What to produce >> With the pictures set aside, write out all of the data exactly as it stands.

Data excerpts >>
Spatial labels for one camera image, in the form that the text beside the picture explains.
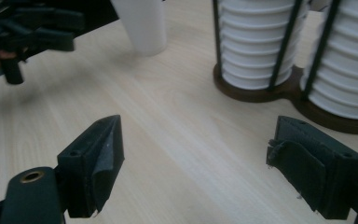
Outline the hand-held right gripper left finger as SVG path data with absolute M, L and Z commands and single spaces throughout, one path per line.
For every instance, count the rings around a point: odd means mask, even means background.
M 125 160 L 121 116 L 92 123 L 58 156 L 64 209 L 69 217 L 91 217 L 108 201 Z

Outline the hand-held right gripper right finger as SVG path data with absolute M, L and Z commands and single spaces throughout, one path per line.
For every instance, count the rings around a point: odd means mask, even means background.
M 305 121 L 279 116 L 266 164 L 277 168 L 313 211 L 345 219 L 358 181 L 358 153 Z

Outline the single white paper cup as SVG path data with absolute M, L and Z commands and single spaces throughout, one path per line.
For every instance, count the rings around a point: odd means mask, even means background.
M 111 0 L 111 3 L 139 55 L 153 56 L 165 49 L 163 0 Z

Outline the black cup rack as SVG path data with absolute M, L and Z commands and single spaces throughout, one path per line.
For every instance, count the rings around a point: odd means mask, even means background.
M 315 59 L 310 70 L 310 81 L 306 83 L 305 90 L 300 89 L 300 79 L 304 76 L 303 69 L 295 65 L 291 69 L 289 78 L 282 84 L 276 86 L 278 69 L 282 65 L 283 54 L 286 52 L 289 37 L 295 26 L 295 16 L 298 14 L 300 5 L 305 0 L 294 0 L 294 8 L 291 11 L 288 26 L 284 32 L 281 48 L 278 51 L 276 64 L 273 66 L 272 77 L 268 80 L 268 86 L 262 90 L 246 90 L 234 87 L 223 79 L 222 50 L 220 47 L 220 19 L 218 18 L 218 0 L 213 1 L 213 22 L 216 45 L 217 64 L 213 69 L 213 81 L 218 90 L 226 96 L 248 103 L 266 103 L 279 99 L 289 100 L 295 109 L 307 119 L 324 126 L 325 128 L 341 133 L 358 134 L 358 119 L 346 119 L 327 112 L 309 100 L 311 87 L 316 78 L 316 69 L 320 67 L 321 60 Z

Solution to this exercise >>
Spatial labels for one camera image, in the form that the text beside the picture explains.
Outline the hand-held right gripper left finger as SVG path data with absolute M, L and Z commands and single spaces throughout, one path per line.
For every instance, count the rings around a point: odd means mask, even means background.
M 125 160 L 121 116 L 92 123 L 58 156 L 64 209 L 69 217 L 91 217 L 108 201 Z

Outline the hand-held right gripper right finger as SVG path data with absolute M, L and Z commands and single spaces throughout, one path per line.
For every instance, count the rings around a point: odd means mask, even means background.
M 305 121 L 279 116 L 266 164 L 277 168 L 313 211 L 345 219 L 358 181 L 358 153 Z

Outline the single white paper cup as SVG path data with absolute M, L and Z commands and single spaces throughout, one path per line.
For every instance, count the rings around a point: odd means mask, even means background.
M 111 0 L 111 3 L 139 55 L 153 56 L 165 49 L 163 0 Z

Outline the black cup rack as SVG path data with absolute M, L and Z commands and single spaces throughout, one path per line.
For every instance, count the rings around a point: odd means mask, even means background.
M 315 59 L 310 70 L 310 81 L 306 83 L 305 90 L 300 89 L 300 79 L 304 76 L 303 69 L 295 65 L 291 69 L 289 78 L 282 84 L 276 86 L 278 69 L 282 65 L 283 54 L 286 52 L 289 37 L 295 26 L 295 16 L 298 14 L 300 5 L 305 0 L 294 0 L 294 8 L 291 11 L 288 26 L 284 32 L 281 48 L 278 51 L 276 64 L 273 66 L 272 77 L 268 80 L 268 86 L 262 90 L 246 90 L 234 87 L 223 79 L 222 50 L 220 47 L 220 19 L 218 18 L 218 0 L 213 1 L 213 22 L 216 45 L 217 64 L 213 69 L 213 81 L 218 90 L 226 96 L 248 103 L 266 103 L 279 99 L 289 100 L 295 109 L 307 119 L 324 126 L 325 128 L 341 133 L 358 134 L 358 119 L 346 119 L 327 112 L 309 100 L 311 87 L 316 78 L 316 69 L 320 67 L 321 60 Z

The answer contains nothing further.